I started getting BBA in my tank.

I was able to trim the stargrass that was effected by it (mostly the older growth was effected) and remove the lava rocks that it started to grow on.

I am not sure what to clean the lava rock with to kill it. So far I have just scrubbed it in the sink and let it sit outside the tank for a few days.

My other problem is my Anubias Nana Petite. I am able to remove them as well because they are attached to small pieces of lava rock. When I had diatoms and hair algae, I simply removed them and placed them in a small bucket of water without light for a while and the algae died off. A rinse with the sprayer in the sink and they were algae free.

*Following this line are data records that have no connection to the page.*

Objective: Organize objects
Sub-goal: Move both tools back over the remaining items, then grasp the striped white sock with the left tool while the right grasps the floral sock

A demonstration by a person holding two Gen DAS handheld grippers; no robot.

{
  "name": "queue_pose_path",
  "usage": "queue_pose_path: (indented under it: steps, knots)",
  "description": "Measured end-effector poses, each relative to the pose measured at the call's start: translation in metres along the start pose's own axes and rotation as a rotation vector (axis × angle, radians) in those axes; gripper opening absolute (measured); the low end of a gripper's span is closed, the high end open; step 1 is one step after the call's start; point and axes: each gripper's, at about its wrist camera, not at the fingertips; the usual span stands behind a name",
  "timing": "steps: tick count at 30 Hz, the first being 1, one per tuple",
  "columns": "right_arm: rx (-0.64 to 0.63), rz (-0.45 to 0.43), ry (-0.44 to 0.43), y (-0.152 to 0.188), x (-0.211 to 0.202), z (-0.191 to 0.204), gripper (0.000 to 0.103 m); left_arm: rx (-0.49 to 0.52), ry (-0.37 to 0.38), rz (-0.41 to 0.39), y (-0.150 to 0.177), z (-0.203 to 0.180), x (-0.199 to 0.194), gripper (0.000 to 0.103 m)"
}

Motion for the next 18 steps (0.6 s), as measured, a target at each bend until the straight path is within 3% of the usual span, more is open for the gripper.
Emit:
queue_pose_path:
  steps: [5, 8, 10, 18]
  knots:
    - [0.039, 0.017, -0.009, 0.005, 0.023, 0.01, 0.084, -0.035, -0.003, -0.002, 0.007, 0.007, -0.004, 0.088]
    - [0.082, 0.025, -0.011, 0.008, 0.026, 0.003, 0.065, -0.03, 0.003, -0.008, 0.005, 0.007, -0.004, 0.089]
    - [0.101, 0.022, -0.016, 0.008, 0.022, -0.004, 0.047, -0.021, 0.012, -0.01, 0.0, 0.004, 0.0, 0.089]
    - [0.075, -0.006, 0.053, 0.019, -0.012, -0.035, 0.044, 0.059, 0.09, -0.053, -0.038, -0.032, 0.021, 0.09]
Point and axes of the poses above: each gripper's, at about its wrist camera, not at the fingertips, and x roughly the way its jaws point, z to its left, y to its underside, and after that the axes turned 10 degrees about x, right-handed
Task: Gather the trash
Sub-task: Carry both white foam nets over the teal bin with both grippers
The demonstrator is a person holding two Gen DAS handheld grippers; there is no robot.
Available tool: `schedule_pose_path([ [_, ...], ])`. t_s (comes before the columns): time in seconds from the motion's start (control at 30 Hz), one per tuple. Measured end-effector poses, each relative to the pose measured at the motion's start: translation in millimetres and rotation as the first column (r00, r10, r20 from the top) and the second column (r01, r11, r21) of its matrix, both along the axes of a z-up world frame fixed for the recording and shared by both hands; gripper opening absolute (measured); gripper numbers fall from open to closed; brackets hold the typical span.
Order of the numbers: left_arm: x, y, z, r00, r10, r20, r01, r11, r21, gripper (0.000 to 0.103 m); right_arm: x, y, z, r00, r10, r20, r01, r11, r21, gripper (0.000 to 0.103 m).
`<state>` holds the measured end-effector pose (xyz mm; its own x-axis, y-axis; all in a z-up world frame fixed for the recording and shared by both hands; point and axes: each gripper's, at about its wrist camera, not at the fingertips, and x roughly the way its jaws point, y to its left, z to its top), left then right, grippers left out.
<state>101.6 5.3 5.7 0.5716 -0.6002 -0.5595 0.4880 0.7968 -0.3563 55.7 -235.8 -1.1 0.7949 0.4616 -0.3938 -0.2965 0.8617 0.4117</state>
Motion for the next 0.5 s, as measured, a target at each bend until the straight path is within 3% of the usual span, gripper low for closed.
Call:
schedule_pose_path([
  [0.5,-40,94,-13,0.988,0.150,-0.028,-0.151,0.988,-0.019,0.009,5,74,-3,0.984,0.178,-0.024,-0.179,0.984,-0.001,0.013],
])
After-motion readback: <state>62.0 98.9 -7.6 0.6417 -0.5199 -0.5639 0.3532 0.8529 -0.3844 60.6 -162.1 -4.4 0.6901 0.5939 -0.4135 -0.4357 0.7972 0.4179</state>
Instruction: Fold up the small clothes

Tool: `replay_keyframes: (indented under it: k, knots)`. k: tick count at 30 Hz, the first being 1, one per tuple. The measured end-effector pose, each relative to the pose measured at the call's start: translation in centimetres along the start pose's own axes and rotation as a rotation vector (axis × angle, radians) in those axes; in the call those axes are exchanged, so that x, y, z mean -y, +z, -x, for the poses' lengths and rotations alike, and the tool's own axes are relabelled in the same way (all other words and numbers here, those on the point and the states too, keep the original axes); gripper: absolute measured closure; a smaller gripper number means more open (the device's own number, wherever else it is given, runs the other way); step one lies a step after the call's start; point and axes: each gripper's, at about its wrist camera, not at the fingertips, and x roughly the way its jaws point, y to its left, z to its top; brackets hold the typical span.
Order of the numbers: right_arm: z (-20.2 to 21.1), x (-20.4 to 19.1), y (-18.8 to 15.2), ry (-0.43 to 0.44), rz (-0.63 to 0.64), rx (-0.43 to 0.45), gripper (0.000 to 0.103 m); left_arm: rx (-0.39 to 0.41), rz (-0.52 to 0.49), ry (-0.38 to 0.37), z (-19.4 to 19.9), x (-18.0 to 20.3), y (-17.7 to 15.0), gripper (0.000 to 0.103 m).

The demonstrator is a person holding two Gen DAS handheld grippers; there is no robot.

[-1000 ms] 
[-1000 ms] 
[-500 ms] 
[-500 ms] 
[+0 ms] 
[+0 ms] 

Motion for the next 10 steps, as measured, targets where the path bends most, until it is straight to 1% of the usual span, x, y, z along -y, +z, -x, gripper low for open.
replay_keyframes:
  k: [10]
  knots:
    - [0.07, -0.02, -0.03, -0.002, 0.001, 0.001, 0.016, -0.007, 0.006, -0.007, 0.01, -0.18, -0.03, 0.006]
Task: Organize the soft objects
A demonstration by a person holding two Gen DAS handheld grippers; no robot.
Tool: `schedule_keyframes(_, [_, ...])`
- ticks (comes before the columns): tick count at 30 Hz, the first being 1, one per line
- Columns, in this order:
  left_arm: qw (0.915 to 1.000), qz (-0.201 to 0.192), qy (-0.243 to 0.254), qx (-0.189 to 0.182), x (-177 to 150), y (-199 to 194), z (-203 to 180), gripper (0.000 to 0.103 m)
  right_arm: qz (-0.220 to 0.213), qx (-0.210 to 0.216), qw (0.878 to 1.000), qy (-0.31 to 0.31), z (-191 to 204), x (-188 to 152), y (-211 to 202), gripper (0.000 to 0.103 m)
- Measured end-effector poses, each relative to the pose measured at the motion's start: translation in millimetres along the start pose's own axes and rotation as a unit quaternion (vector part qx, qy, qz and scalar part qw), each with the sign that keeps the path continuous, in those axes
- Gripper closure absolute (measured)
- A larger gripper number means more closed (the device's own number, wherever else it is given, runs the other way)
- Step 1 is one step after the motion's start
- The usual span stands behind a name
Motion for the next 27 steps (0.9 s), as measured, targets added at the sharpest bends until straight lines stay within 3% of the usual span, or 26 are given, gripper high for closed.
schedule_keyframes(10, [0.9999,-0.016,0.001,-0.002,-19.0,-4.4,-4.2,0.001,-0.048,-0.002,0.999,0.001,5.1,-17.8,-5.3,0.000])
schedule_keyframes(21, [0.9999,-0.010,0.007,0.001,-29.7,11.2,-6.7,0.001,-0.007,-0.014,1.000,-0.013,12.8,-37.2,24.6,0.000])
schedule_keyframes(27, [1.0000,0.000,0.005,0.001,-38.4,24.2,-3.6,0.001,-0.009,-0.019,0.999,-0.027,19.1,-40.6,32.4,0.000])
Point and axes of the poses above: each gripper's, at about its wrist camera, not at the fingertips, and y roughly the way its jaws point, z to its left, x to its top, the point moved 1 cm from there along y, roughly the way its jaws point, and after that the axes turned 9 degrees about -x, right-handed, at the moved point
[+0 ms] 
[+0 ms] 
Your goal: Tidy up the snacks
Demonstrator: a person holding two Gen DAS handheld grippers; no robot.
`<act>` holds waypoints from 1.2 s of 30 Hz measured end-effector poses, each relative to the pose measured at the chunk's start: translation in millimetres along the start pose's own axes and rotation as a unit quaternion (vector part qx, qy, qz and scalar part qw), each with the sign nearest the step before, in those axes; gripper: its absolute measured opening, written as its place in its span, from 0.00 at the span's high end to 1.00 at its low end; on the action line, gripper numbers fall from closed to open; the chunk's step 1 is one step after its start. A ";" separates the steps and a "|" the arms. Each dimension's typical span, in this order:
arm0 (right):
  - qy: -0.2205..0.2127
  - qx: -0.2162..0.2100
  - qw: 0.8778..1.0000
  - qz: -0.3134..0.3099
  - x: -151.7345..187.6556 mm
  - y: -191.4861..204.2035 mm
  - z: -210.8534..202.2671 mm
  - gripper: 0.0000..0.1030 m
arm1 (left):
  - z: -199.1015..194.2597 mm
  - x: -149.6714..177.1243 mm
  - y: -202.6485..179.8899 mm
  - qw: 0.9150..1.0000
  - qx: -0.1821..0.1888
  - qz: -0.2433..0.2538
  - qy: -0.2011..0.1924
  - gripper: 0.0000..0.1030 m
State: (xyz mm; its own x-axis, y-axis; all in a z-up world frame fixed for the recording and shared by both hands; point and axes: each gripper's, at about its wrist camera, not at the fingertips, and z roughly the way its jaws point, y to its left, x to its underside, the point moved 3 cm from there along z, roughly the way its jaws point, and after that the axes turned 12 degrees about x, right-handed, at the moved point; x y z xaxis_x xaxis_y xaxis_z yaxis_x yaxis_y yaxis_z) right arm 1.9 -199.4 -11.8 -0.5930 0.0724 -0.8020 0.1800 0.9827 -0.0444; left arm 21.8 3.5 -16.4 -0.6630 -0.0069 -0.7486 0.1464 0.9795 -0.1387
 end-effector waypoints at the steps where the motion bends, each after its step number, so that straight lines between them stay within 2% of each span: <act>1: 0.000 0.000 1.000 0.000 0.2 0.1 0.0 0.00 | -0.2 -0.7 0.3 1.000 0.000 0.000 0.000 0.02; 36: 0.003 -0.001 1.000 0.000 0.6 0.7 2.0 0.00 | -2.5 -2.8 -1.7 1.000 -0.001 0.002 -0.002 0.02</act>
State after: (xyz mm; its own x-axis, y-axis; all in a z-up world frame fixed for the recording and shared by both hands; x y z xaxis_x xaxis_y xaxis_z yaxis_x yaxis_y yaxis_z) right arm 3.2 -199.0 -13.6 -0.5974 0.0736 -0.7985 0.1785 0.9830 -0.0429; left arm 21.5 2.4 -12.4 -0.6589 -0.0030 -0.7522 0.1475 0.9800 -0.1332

Whats weird about them this time is their leaves are rough and the algae on them does not come off. I assume it's BBA, but even a soft toothbrush does not remove this rough coating. Has anyone had this before? It's mostly on the edges of the leaves and is a dark algae. Is BBA that strong that it is hard to scrub off these leaves?

The edges of the leaves looks similar to this photo of another plant.









Thanks,
iso


----------



## mattinmd (Aug 16, 2014)

BBA can be tough and time consuming to remove physically. However, excel spot treatment does a great job of killing what you have, turning it purple/pink in a couple days.

Neither of these is a long-term control. It sounds like your anubias is in too much light.. find a shadier spot for it in the tank.


----------



## isonychia (Nov 19, 2013)

Thanks Matt.

I will try and move it to a more shaded spot and do more water changes.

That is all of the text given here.